This week, W. Kamau Bell takes his camera and crew to San Quentin prison to look at life inside the prison system. He introduces the episode with an observation about going to prison, and comparing not going to prison being like living in New York and never having stepped on dog poop, stating, “doesn’t mean you’re good, just means you’re lucky.”
America has gotten to a place in which society has become polarized on many levels. There are millions of ways to divide the country up. One of the clearest is people who’ve been convicted and those who haven’t. Bell talks about the disproportional representation of African Americans in the US prison population. African Americans make up only 13% of the country’s population, but comprise 40% of the prison population. This statistic is troubling, but to his credit, Bell never uses it to excuse the specific people he interacts with, most of whom are in prison for serious violent crimes. Bell’s task is to give a human face to these men who are branded monsters.
One of the more troubling aspects, which Bell only hints at, is the racial division in the prison system. In the beginning, Lieutenant Sam Robertson, Public Information Officer at San Quentin, takes Bell for a walk in the yard and points out the different communal areas, defined mainly by race. Bell asks if a white guy has a good jump shot, why can’t he play basketball? He’s told that the issue would be with the community he was in. The segregation of the prison system was not mentioned again, although Bell only interviewed one white inmate, and that interview was conducted in an office area.
Bell and the California Department of Corrections seemingly had the same agenda: to put a good face on the inmate population. Except for three occasions, Bell eschewed being critical of the Department of Corrections. First was the mention of racial bias. There was one moment when one of the prisoners talked about how they are a paycheck, which assumes that the California Department of Corrections’ budget is based on inmate count.

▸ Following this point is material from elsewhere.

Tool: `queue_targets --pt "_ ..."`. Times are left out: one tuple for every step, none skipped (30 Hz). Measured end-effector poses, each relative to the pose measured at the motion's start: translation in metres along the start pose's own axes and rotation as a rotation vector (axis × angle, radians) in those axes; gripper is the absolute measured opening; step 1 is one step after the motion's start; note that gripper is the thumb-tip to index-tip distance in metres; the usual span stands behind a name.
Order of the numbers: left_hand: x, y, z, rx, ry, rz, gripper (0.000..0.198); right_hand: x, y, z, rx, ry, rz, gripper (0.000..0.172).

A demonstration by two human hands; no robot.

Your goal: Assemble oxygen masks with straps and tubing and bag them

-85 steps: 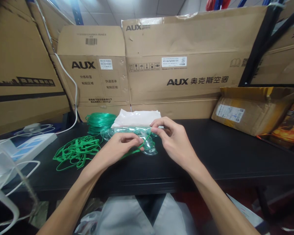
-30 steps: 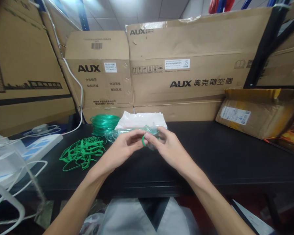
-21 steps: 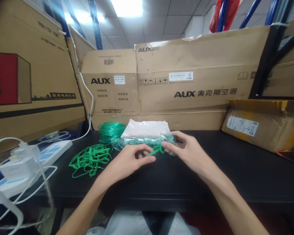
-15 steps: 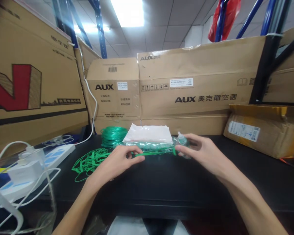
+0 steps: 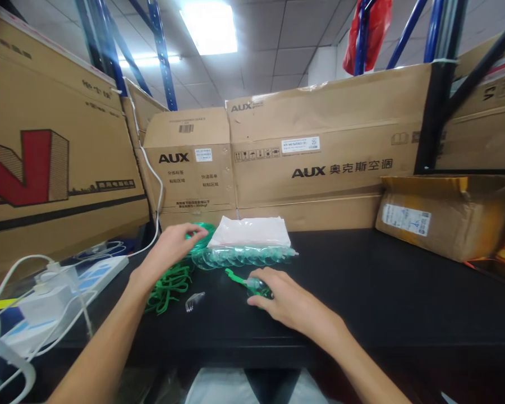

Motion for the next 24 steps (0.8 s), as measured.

Bell does talk about spending on the prison and the corresponding increase in prison budgets, but doesn’t go as far as to completely validate or repudiate the predicating assumption: that there’s a prison industrial complex who wants to keep people in prison. Finally, there’s a comic and expected critique of prison food.
Bell clearly doesn’t intend this episode to be a hard-hitting exposé, like the 2007 episode of Breaking Point, part of the “Koppel on Discovery” series.
One interview did stand out. It was with Juan Haynes, managing editor of the prison newspaper. Haynes took Bell to his prison cell, which illustrated just how cramped is that space. In an enlightening exchange, Haynes talks about how he coordinates his bowel movements with his cellmate’s timetable. His cellmate’s usually out by 6:30 am, allowing Haynes time to do what he has to do. It makes sense as the best resolution to a bad situation that never would have occurred to many of us.
The interview then gets touching as Haynes describes why he was in jail. He was a bank robber known by the FBI as “the brown bag bandit”. In talking about his crime spree, he talks about a moral epiphany he had during the trial. One of the people to testify against him was a teller who stated that he terrified her. In talking about it, you hear a sense of guilt and regret in his voice.
Ironically, the episode is unexpectedly predictable. Bell documents how prisoners are people who did bad things, got caught, and are doing time. Like any subset of the US population, there are some extraordinarily decent, earnest, and talented people among this population. On one hand, it’s an important message that needs to be disseminated in as many ways possible. On the other hand, the CNN W. Kamau Bell is starting to feel like the gentrified version of the FX W. Kamau Bell.